Appearing on ‘Life Matters’

Australian readers might have been surprised this morning to hear something sounding familiar on their radios – I did a long interview (which covered a lot of ground about the Carnival of Feminists and other blogging topics) on Radio National’s Life Matters.

You can find the podcast, or listen through your computer, here.

I am not sure that I will listen to it – experience suggests that I will think on every second sentence “Could have said that better”, and of all the things I should have said but didn’t!

Carnival of Feminists

Final call for the Carnival of Feminists

Don’t forget that you’ve only got a day to get in your nominations for the Carnival of Feminists No 13, which will be posted on I See Invisible People on Wednesday.

The theme of the issue will be “Feminism and Challenges – physical, mental, emotional and spiritual.” Possible topics including: self-determination in health and mental health care, disability issues, transgender issues, issues of aging, integration of religion and feminist beliefs, economic issues, etc.

Nominations can be sent to ISeeInvisiblePeople AT gmail.com or through the online form.

Friday Femmes Fatales

Friday Femmes Fatales No 52

Late again this week. Sorry. Am I regretting putting a day of the week in the name? Yes. Have I been a journalist so long that I should know better? Yes. Sorry. Will do better.

So, the ten brilliant posts, and ten new (to me) women bloggers worth waiting for…

First up, a huge find, (thanks to the latest History Carnival), The Old Foodie, who has a daily posting about food and history. Friday was – what you didn’t know? – St Lidwina’s Day, and her herb is borage. The Foodie not only tells us all about its culinary and medicinal properties (it might, modern science says, be useful against eczema), and a recipe – not any old recipe, but one from the “first English cookbook”, from 1390, from Richard II’s cooks.

Staying on the food theme, want to know how to make your garden into a feast? On Eat Your History, Deborah offers her practical, spectacular example. (Although the California climate must help.)

And while on gardens, on The Ethel Experience, a wonderful range of pictures from the Chicago Botanical Gardens. No 1, 2, 3 and 4. The swans (No. 2) are in there to make up for the fact that I didn’t get to take any pics of the many I saw while cycling the Thames path today. (I was too busy just keeping up with the group.)

Moving into the workplace, Simplicus, on the group effort Blogging the Renaissance, has a post that will have resonances for academic readers (in fact for anyone who socialises professionally). She reports on the social traps and frustrations of the academic conference. On The Hag’s Mouth, The Hag reports on staff from failed but cool companies who use them as models at staff meetings. (I’ve been reading a fictional account of the dotcom crash, so this really resonated.)
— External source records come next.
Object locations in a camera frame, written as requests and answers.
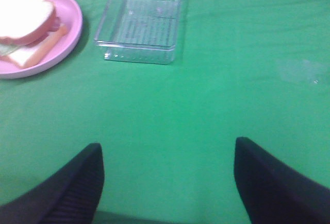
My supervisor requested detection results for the toy lettuce leaf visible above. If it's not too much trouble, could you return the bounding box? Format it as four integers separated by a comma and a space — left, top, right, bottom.
0, 44, 18, 57

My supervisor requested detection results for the pink round plate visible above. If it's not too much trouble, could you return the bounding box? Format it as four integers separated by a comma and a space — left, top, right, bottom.
1, 0, 83, 79

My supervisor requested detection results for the toy bacon strip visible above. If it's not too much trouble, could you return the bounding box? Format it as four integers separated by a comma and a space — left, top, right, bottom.
49, 17, 61, 32

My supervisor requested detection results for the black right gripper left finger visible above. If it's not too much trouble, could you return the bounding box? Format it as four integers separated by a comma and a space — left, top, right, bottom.
1, 143, 105, 223

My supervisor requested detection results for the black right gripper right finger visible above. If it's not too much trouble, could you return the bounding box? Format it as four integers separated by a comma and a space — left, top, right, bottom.
234, 137, 329, 223

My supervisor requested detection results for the green tablecloth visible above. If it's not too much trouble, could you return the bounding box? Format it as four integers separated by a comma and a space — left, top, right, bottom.
1, 0, 329, 223

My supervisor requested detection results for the toy bread slice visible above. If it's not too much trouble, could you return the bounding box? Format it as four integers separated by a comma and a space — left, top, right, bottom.
1, 24, 68, 69
1, 0, 56, 45

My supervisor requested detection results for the right clear plastic tray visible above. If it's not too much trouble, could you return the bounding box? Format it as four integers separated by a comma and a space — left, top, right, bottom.
94, 0, 182, 65

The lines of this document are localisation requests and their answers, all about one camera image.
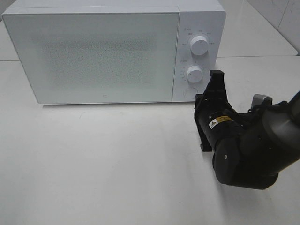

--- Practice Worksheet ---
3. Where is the white microwave door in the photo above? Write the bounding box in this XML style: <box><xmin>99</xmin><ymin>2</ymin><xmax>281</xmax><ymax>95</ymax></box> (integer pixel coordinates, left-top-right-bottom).
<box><xmin>3</xmin><ymin>13</ymin><xmax>179</xmax><ymax>105</ymax></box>

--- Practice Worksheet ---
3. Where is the round white door button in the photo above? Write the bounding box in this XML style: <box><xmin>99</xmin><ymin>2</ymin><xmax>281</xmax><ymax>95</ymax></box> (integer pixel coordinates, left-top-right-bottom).
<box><xmin>183</xmin><ymin>88</ymin><xmax>197</xmax><ymax>99</ymax></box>

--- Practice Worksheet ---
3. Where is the white round knob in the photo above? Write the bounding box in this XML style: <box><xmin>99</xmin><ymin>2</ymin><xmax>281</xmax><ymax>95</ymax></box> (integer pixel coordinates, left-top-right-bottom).
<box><xmin>186</xmin><ymin>66</ymin><xmax>203</xmax><ymax>83</ymax></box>
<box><xmin>190</xmin><ymin>35</ymin><xmax>209</xmax><ymax>56</ymax></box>

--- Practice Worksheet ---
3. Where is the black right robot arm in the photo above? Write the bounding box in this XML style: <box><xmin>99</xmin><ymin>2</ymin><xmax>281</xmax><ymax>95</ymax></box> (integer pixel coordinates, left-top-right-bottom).
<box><xmin>194</xmin><ymin>70</ymin><xmax>300</xmax><ymax>189</ymax></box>

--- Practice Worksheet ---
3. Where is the white microwave oven body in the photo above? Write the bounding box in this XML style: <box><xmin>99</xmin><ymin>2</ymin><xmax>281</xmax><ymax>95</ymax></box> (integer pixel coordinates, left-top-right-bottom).
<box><xmin>1</xmin><ymin>0</ymin><xmax>226</xmax><ymax>105</ymax></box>

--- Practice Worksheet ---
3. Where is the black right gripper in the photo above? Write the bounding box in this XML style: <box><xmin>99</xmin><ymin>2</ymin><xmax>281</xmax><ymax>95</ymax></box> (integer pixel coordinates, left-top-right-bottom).
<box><xmin>194</xmin><ymin>70</ymin><xmax>244</xmax><ymax>152</ymax></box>

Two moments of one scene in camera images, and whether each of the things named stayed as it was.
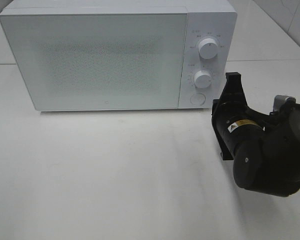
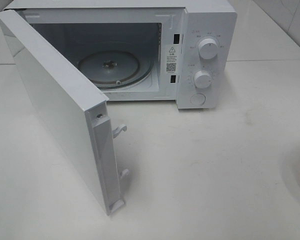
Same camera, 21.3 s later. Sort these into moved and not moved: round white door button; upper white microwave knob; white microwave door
Moved: white microwave door
Not moved: round white door button; upper white microwave knob
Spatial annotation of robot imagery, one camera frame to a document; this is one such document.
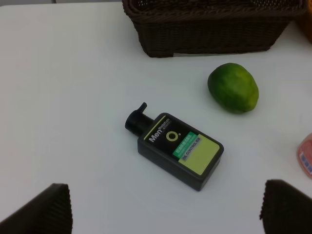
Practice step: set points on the green lime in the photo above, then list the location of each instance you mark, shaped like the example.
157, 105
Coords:
233, 88

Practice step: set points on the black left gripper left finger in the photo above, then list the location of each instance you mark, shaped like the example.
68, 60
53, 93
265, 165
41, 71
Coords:
50, 212

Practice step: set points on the pink tube bottle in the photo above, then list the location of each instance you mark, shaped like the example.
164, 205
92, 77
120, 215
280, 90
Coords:
304, 155

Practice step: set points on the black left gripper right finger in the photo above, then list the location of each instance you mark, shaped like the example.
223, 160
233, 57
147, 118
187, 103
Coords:
285, 209

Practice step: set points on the dark brown wicker basket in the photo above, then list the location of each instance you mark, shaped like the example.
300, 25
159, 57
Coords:
192, 27

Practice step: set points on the black green Mentholatum bottle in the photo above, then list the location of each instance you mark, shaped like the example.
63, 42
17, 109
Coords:
180, 149
Turning to books, on Between an Oxymoron and a Redundancy (what a great name!) Lucyrain starts to read Extremely Loud & Incredibly Close and finds a sentences that speaks volumes to her. Then, getting artistic, Lisa on Digital Medievalist (no, not a contradiction), offers thoughts on the National Gallery’s attempt to buy a portrait of John Donne.

Turning personal, Caron on Women Creating the World is hoping to create a community of debate. She’s looking now for thoughts on dealing with difficult family relationships.

Then OK, The Chronicles of Hermione Granger Reed is a dog blog, but it is a very classy dog blog, not written in the dog’s voice, and this post has an hilarious twist in the tail… it involves Harvard Law school and mange.

Finally (and this comes with the warning that it might be upsetting to some), two shattering posts about itinerant thinker’s gradual discovery of the extent of health problems of her foetus Annabel, starting with the 19-week ultrasound. Part 1 and Part 2. (The story has not yet been finished.) Those producing hysterical vitriol about “late” abortions should be made to read this. (Not of course that they will – might interfere with some of their comfortable preconceived notions.)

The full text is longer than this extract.